I was tempted the other day to be violent in a situation with a bloke who was being very petty, it seemed to me for a moment alot easier to intimidate and hurt, than to try and understand. I took a deep breath and approached the situation calmly. The problem is I did not get the situation resolved the way I would have liked. I find myself questioning whether I did the right thing.
Actually deep down, I feel I did do right, I just have a remnant of past experiences and worldly ways about me, maybe someone on my shoulder, saying I am cowardly, took the easy way out, could have been harder, what would other people think?
These are all feelings from a life that is no longer me:
Jesus, was tortured, insulted and murdered, He was not a coward, He is a king, He did not take the easy way out, His was the hard way, yet He reigns, the Graham Kendrick song, meekness and majesty, comes to mind.
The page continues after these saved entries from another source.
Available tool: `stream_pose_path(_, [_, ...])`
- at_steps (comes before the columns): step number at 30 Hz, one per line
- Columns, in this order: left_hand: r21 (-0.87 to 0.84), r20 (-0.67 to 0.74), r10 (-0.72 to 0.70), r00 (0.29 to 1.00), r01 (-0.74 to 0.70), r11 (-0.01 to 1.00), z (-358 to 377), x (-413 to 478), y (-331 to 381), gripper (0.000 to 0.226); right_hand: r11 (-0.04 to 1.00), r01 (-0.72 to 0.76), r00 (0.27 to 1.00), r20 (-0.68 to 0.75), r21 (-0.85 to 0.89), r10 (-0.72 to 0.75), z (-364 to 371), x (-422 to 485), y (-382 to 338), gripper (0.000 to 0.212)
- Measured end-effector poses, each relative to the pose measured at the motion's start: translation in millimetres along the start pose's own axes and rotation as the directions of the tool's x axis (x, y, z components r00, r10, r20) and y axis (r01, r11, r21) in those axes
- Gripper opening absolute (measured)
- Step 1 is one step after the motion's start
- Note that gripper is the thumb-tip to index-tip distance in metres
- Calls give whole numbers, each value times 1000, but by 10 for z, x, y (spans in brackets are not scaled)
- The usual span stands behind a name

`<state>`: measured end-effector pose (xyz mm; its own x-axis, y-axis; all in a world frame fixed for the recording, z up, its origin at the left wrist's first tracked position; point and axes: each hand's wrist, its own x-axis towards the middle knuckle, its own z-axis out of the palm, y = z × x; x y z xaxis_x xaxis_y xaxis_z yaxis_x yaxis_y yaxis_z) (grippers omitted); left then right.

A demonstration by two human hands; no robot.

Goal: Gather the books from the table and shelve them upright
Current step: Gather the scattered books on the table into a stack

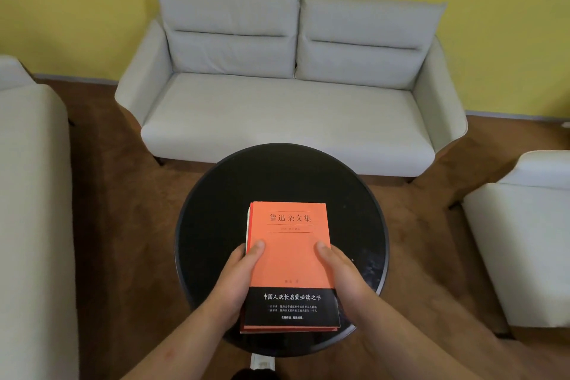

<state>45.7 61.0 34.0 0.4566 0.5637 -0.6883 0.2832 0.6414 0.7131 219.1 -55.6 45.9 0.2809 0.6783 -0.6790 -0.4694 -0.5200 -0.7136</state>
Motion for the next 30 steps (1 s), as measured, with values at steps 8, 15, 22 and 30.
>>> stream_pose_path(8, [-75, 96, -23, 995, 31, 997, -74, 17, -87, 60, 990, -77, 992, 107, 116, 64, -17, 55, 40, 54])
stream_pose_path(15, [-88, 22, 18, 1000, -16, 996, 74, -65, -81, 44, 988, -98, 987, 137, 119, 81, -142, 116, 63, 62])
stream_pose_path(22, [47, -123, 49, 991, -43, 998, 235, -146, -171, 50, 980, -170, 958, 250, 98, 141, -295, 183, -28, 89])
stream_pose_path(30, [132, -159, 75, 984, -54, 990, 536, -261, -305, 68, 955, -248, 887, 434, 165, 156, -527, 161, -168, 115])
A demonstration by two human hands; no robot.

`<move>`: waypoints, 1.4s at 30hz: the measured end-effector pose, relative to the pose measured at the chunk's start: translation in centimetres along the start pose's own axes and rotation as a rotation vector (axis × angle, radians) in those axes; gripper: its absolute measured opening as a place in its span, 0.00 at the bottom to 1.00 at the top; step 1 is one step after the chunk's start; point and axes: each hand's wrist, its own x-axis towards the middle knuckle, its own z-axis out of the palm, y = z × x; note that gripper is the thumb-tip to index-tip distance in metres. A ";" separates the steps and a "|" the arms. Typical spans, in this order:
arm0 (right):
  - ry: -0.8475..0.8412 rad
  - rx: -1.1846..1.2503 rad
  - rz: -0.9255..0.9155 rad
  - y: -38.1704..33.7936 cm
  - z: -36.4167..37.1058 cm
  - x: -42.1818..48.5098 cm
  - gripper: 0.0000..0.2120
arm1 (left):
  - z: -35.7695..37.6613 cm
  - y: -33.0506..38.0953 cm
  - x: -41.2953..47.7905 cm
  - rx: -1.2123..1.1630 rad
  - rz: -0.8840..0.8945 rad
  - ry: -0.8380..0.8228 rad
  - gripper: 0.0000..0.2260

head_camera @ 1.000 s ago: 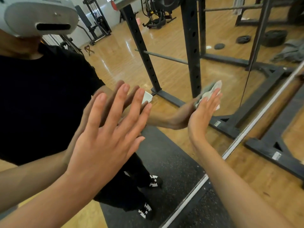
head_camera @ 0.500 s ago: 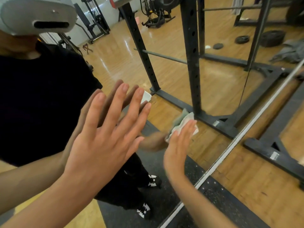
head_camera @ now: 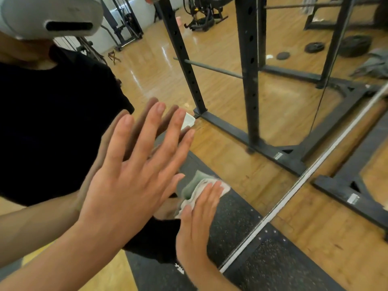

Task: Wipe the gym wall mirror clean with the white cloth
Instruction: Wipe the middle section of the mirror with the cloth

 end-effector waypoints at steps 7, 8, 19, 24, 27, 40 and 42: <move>0.387 0.176 0.401 5.3 -10.0 25.2 0.29 | -0.5 0.1 -0.7 0.229 0.088 0.003 0.33; 0.409 0.205 0.423 5.3 -10.4 25.7 0.29 | -0.5 0.1 -0.6 0.233 0.084 0.004 0.33; 0.118 0.083 0.229 1.2 0.5 2.4 0.27 | -1.2 0.8 1.2 -0.198 -0.056 0.112 0.36; 0.320 0.140 0.429 6.4 -9.2 20.1 0.29 | -0.2 0.0 -0.7 0.211 0.082 0.011 0.33; 0.330 0.172 0.415 6.1 -10.2 22.8 0.40 | -0.5 0.1 -0.9 0.243 0.102 -0.029 0.33; 0.250 0.043 0.224 3.6 -9.9 21.9 0.37 | -0.3 0.1 -0.6 0.221 0.086 0.010 0.33; 0.292 0.018 0.135 0.8 -11.0 25.7 0.37 | -0.3 0.3 -0.4 0.174 0.075 0.037 0.32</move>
I don't think I will ever have to go through what Jesus did, its just He is my inspiration, my answer.
I have an ongoing challenge with war and pacifism, taking that peace into the bigger world, can you always? I don't know, WW2 for instance, I'll just throw that out there.
1 comment:
I know what you mean. I would prefer a world with no war, but sometimes I think it's necessary, like for instance WW2, if no one had stepped in to help the Polish etc. would the world be better/worse now
And more importantly, us Christians are at war every day with the enemy. If we decided that war was not a good thing and didn't bother to try and fight for the greater good, then the enemy would have a better chance at seducing the world.
So isn't sometimes fighting a good thing?